The niggle of shame that I’d avoided by hitting the bottle finally kicked in. My insecurities weren’t Kim’s, or Lena’s, whatever she was to him—whoever she was to him. They were mine, and were only still with me because I allowed them to be. I was a big boy, not a green teenager, and I’d fucked up the one thing—my family aside—that had brightened my life in Porthkennack.
Kim likely thought I was a total wanker, and as I sloped off to bed to jack off and pass out, I reckoned he wasn’t far wrong.
A few days later, the pleasurable ache at the base of my spine had faded, but the cloud of despair remained. I stayed off the booze—mostly—and worked myself into a Lightroom-induced migraine. When it had eased, and my fridge had reached a critical state of depletion, I admitted defeat and ran home to my stepmother, craving the comfort she’d always been so much better at giving than my own mum.
She didn’t ask what had led me unshaven and bedraggled to her kitchen counter. Just dumped a dish of cauliflower cheese in front of me, and put the kettle on the stove. After plying me with obscene amounts of strong, sweet tea, she asked the one question that could put me off the first hot meal I’d had in days.
“Did you get to speak to that carpenter man a
bout the barn furniture?”
I pushed the baking dish away. “He’s not a carpenter. He does welding and shit too, and tattooing.”
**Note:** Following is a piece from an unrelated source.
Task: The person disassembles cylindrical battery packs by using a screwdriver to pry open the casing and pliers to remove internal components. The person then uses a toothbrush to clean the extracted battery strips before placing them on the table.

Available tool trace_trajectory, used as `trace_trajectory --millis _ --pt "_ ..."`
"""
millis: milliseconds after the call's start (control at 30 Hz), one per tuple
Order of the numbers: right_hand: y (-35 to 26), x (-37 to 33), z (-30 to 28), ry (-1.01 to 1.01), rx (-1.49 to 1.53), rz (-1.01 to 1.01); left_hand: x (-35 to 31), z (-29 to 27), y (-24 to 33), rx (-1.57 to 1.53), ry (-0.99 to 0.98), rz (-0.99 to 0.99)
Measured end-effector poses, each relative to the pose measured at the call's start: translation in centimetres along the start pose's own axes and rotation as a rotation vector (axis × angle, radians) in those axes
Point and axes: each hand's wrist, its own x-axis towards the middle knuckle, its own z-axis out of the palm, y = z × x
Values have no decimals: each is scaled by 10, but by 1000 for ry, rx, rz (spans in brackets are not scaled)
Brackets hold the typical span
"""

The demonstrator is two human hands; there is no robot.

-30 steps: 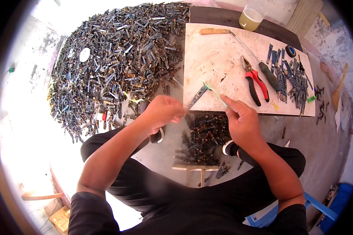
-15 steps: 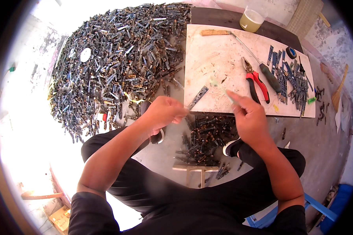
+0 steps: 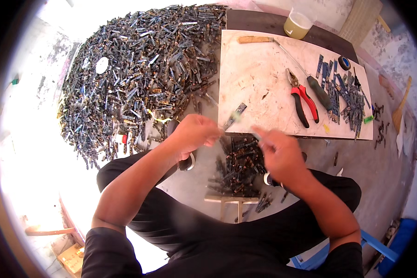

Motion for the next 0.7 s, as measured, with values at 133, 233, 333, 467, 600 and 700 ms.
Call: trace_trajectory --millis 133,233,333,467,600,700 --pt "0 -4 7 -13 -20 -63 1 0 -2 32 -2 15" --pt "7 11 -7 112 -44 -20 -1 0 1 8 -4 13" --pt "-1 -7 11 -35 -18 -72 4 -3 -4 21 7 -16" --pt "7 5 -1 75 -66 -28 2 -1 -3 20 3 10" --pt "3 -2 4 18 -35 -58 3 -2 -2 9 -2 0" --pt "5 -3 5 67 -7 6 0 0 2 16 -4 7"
“And?” Laura looked at me expectantly. “Tattooing isn’t much good for our old barn, and for God’s sake don’t let your brothers get any more ghastly ink, but the welding sounds interesting. What did he have to say?”
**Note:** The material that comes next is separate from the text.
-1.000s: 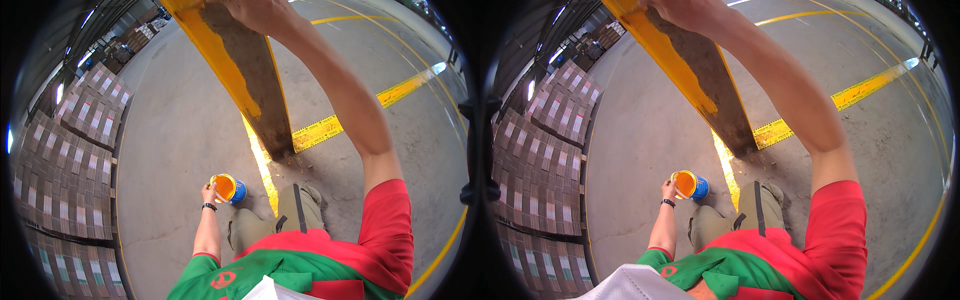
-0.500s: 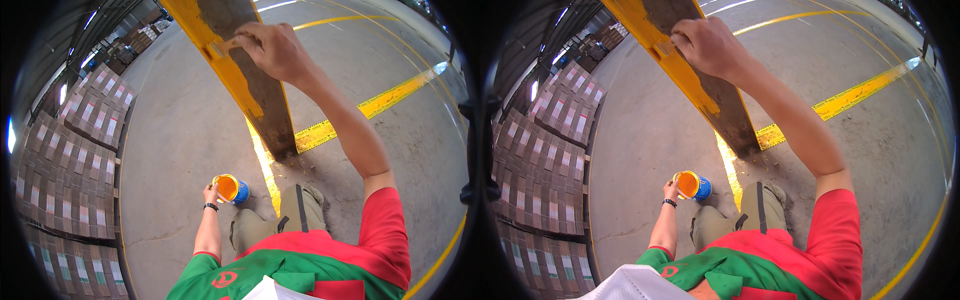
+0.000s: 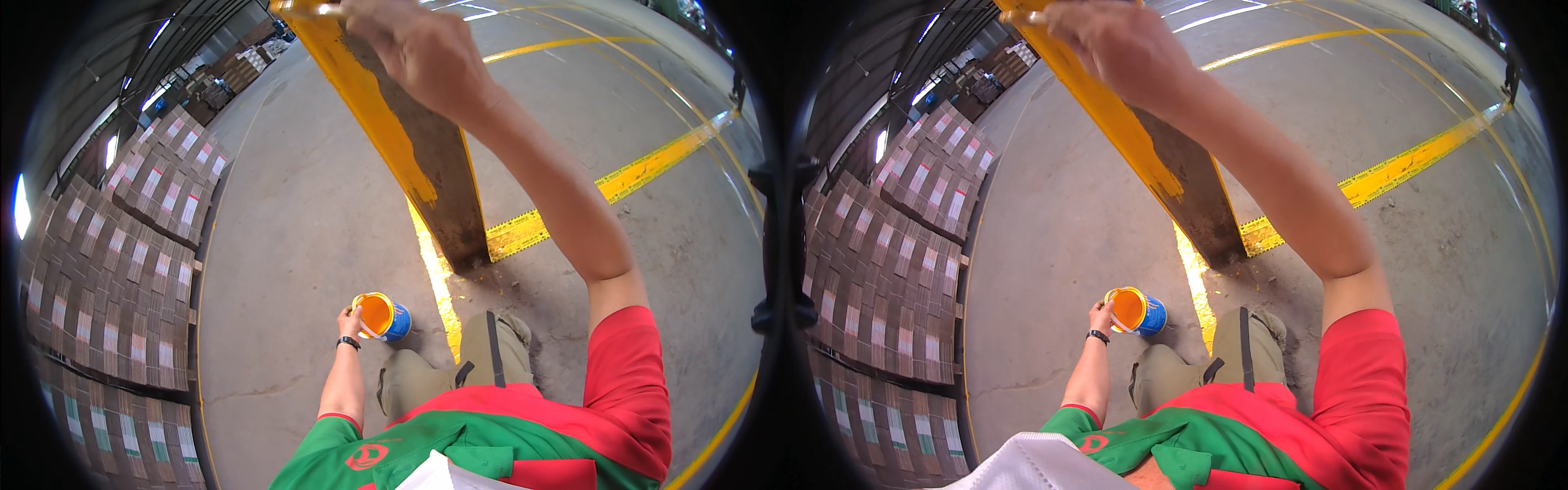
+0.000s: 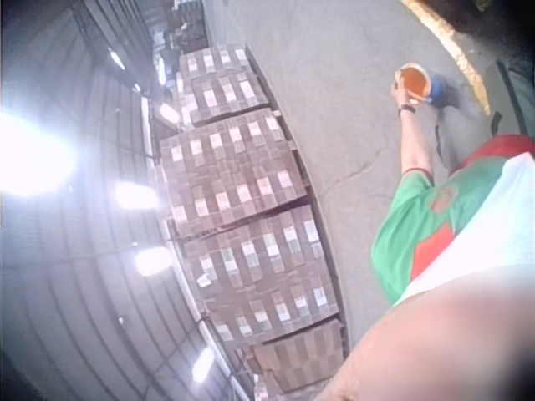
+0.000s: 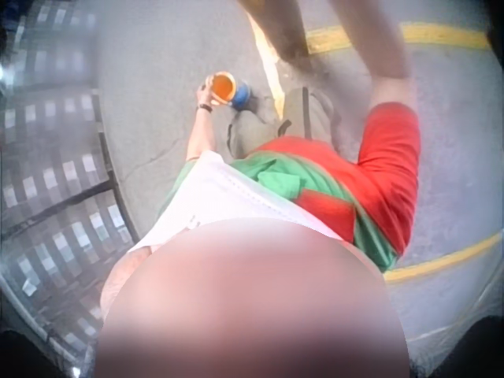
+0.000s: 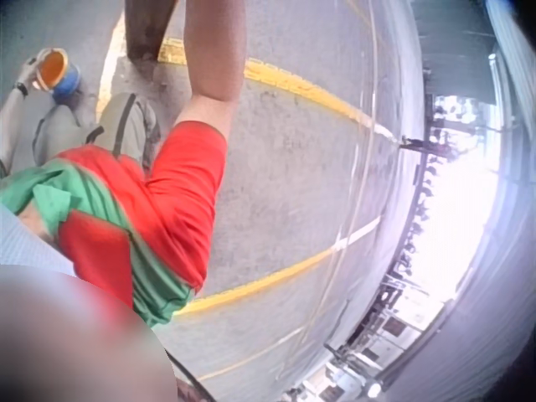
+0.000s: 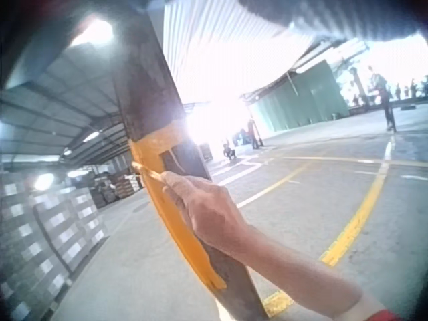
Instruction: The person paints a vertical metal beam and adjacent floor lines with yellow paint using a brush and a small bucket. They repeatedly dip the brush into the bucket and apply paint to the beam and floor, moving along the beam as they work.
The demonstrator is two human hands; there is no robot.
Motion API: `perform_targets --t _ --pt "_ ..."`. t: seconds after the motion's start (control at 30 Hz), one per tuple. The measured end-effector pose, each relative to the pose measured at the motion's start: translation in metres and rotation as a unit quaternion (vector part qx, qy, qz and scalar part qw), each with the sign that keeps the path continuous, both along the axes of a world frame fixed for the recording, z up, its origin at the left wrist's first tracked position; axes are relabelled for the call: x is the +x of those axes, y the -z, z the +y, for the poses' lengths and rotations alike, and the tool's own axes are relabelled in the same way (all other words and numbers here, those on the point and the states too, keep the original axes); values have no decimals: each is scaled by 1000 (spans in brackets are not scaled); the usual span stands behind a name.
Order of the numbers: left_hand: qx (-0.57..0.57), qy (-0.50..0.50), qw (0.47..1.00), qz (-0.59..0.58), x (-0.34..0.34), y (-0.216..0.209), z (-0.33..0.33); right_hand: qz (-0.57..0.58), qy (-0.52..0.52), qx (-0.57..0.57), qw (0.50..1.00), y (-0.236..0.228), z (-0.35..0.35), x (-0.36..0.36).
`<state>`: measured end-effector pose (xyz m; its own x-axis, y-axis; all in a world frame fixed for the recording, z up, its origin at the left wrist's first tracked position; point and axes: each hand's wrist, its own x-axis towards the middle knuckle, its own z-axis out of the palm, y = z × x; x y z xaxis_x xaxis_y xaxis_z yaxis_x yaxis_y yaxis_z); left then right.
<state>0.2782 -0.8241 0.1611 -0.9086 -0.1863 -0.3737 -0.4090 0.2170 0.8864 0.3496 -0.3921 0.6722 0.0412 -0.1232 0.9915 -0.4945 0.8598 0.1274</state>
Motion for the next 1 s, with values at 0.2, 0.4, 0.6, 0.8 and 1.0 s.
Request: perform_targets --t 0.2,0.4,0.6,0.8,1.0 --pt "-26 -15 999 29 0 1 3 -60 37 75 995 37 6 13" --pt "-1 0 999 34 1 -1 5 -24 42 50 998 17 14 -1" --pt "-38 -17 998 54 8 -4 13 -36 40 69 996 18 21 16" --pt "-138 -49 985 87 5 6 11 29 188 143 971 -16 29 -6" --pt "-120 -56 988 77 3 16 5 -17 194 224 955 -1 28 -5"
I wondered if I’d inadvertently called her in my sleep and told her of my plans to visit Kim at home. As luck—or not—would have it, the envelope Kim had pressed into my hand was in my camera bag, something I rarely left the house without.
With Laura at my shoulder, I spread the contents of the envelope out on the kitchen table. Sketches, mostly, interspersed with a couple of Polaroids of existing pieces I assumed Kim wanted to work from: snapshots of artfully rusted fishing equipment and seaside paraphernalia. The concept was a perfect blend of the farm’s rural setting and the wild seas of Porthkennack just beyond the gates.
I loved it, like I’d loved Kim’s work from the start, and however much I’d embarrassed myself, that hadn’t changed. If I could wrestle the rest of the design plans away from my hapless brother and negotiate a fair price from Kim, the barn could truly be something special. My imagination took over, and I pictured the rustic canteen I’d dreamed up when Gaz had first mentioned his harebrained idea. Laura and Co.’s food combined with Kim’s chalk-white pallet tables and chairs . . . Damn, if I hadn’t been so intent on mourning what had never been mine to begin with, I’d have been pretty fucking excited.
As it was, I let Laura’s obvious delight seep into me and accepted one of her crush-to-the-bosom hugs.
“Ah, sweetie,” she said. “It’s so nice to have you here, but you’re skin and bone. Won’t you tell me what’s wrong?”
My slim-ish frame had nothing on Kim’s slender bones, but my only answer was a shrug.